In July 2023, Abdelrahman met with Darfur governor Minni Minnawi in N'Djamena alongside Mahamat Déby. This meeting happened around the time of the formation of the Darfur Joint Protection Force, which Minnawi spearheaded alongside several other militias to serve as a neutral third party to cease fighting in El Fasher.

Minnawi and parts of the JDF then sided with the Sudanese government led by Abdel Fattah al-Burhan in November 2023. On December 6, 2023, Abdelrahman met with RSF leaders in El Fasher, including the RSF's North Darfur commander Mubarak Mohammed Abu-Zaid and RSF political representative in El Fasher Fathi Mohammed Ahmed. He also said that RSF leader Hemedti, deserved the Nobel Peace Prize.

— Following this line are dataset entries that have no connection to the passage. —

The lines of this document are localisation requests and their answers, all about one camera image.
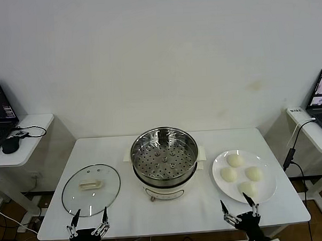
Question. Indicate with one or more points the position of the black usb hub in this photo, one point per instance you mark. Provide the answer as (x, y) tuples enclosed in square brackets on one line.
[(21, 133)]

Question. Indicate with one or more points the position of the black computer mouse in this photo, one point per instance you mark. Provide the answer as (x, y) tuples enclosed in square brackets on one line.
[(10, 145)]

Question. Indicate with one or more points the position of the white round plate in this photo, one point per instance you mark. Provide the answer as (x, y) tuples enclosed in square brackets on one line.
[(222, 187)]

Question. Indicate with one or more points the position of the steel steamer basket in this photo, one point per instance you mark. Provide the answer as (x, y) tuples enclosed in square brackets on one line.
[(144, 170)]

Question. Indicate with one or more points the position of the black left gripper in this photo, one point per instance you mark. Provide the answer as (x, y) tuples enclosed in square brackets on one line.
[(84, 237)]

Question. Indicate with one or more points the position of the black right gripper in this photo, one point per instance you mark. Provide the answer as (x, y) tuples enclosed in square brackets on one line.
[(249, 224)]

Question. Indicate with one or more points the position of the black laptop with dark screen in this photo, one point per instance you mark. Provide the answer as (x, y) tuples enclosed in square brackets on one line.
[(0, 106)]

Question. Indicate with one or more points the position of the white wall outlet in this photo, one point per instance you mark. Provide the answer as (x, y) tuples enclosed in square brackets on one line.
[(36, 175)]

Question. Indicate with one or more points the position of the white side table with mouse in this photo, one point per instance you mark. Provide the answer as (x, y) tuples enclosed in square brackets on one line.
[(35, 123)]

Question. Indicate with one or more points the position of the white side table with label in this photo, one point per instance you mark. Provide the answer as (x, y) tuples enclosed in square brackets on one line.
[(315, 143)]

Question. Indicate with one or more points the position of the cream electric cooker base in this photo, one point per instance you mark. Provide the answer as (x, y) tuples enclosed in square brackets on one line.
[(164, 191)]

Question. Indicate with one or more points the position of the white steamed baozi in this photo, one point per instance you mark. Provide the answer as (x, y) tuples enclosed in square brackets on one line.
[(246, 188), (254, 173), (228, 174), (235, 160)]

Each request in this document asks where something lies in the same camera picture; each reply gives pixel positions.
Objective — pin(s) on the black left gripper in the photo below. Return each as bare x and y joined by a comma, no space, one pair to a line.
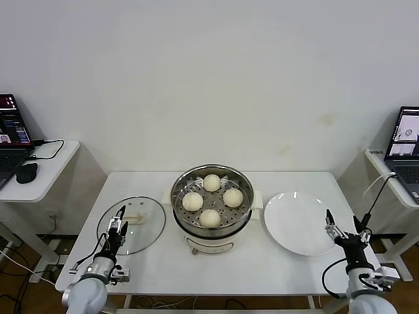
114,243

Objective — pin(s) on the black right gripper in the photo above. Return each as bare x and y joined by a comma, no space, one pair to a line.
353,250

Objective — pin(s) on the round glass pot lid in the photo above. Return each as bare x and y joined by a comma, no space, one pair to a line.
147,229

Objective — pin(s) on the white steamed baozi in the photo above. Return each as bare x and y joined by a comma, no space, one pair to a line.
209,218
211,182
192,201
233,197

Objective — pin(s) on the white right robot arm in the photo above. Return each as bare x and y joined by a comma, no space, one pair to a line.
366,297

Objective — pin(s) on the stainless steel steamer basket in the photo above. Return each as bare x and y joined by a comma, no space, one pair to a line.
216,199

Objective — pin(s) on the white round plate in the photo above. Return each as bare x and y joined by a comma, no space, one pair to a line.
294,225

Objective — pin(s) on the white side table with label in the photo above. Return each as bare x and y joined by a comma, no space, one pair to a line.
375,159

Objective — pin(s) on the white side table with mouse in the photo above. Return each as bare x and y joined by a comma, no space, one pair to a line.
55,170

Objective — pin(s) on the grey laptop with light screen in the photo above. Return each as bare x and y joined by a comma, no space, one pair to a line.
406,163

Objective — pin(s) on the cream electric cooker base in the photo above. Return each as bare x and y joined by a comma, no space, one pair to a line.
212,243

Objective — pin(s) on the black computer mouse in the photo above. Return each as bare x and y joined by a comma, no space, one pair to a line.
27,172

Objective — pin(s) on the black laptop with dark screen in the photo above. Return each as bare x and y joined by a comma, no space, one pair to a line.
13,131

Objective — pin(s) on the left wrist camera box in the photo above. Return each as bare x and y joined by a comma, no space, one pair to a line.
120,274

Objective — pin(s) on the white main table frame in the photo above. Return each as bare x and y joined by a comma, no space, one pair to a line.
128,301

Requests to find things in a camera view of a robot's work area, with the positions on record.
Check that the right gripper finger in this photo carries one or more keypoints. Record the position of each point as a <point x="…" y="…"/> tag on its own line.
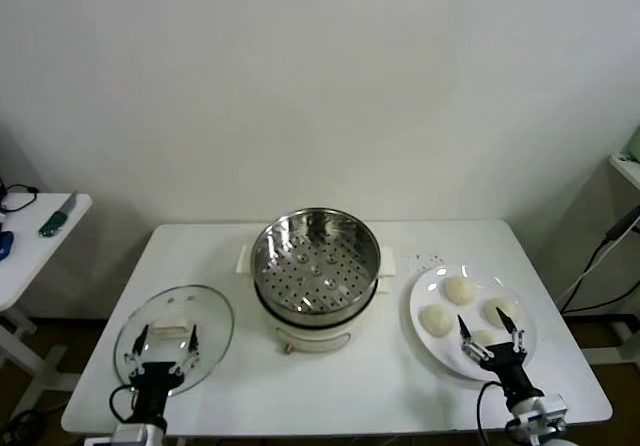
<point x="472" y="347"/>
<point x="516" y="338"/>

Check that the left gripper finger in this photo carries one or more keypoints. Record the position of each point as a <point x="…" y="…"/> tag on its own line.
<point x="193" y="351"/>
<point x="132" y="363"/>

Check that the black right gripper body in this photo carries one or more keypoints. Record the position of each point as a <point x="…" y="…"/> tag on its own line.
<point x="507" y="366"/>

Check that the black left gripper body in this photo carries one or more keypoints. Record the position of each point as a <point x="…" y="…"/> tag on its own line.
<point x="155" y="381"/>

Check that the white steamed baozi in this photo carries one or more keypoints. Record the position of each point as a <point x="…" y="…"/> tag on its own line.
<point x="458" y="290"/>
<point x="490" y="313"/>
<point x="438" y="321"/>
<point x="484" y="337"/>

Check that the round glass pot lid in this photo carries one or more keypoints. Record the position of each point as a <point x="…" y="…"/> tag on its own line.
<point x="210" y="316"/>

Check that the stainless steel steamer basket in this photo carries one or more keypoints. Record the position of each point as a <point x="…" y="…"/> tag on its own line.
<point x="345" y="291"/>

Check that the large white round plate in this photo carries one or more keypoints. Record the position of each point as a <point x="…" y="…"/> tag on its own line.
<point x="425" y="351"/>

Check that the white electric cooker pot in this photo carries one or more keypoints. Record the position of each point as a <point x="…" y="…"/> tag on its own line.
<point x="312" y="338"/>

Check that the white side table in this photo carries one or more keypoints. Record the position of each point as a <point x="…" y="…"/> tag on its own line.
<point x="30" y="266"/>

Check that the black power adapter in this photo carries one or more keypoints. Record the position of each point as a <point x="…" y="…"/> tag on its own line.
<point x="620" y="227"/>

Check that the small blue object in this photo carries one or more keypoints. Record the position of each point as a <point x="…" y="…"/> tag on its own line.
<point x="5" y="246"/>

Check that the white shelf board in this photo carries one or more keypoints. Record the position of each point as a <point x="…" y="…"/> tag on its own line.
<point x="627" y="168"/>

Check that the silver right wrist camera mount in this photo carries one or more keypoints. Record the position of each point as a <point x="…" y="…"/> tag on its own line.
<point x="552" y="408"/>

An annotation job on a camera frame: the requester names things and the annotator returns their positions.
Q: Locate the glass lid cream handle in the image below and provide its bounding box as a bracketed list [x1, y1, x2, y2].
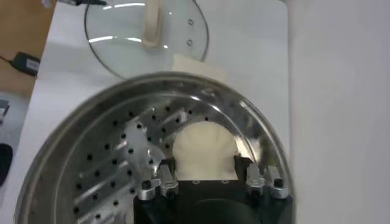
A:
[84, 0, 210, 80]

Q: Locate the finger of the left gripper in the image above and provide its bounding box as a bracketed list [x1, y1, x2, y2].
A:
[57, 0, 108, 7]

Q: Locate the black power adapter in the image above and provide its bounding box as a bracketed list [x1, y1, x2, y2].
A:
[10, 51, 41, 77]

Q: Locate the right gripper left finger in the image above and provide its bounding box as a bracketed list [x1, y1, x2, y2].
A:
[136, 157, 180, 201]

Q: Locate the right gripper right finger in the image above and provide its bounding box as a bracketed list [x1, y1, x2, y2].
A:
[233, 155, 289, 200]

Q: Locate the stainless steel steamer basket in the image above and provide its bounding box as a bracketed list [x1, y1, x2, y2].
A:
[13, 54, 296, 224]

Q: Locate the white steamed baozi bun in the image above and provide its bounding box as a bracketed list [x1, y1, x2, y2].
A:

On January 1, 2024, Abdelrahman was dismissed from his post as governor by Burhan for no stated reason. Abdelrahman claimed his dismissal was because of his "refusal to support the war and wear military uniform, as the rest of the state governors did." Abdelrahman also backed the position of SLM-TC president El Hadi Idris regarding Idris' decision to remain neutral in the war, sparking an internal conflict between neutral and pro-SAF groups within the SLM-TC. Abdelrahman was succeeded by Al-Hafiz Bakhit Mohammed as the government-appointed governor of North Darfur.

In February 2025, Abdelrahman became the president of the SLM-TC. He joined the Tasis parallel government spearheaded by the RSF and other groups. The SLM-TC also began cooperating militarily with the RSF in February 2025, with Abdelrahman saying that the group established a base in Korma northwest of El Fasher.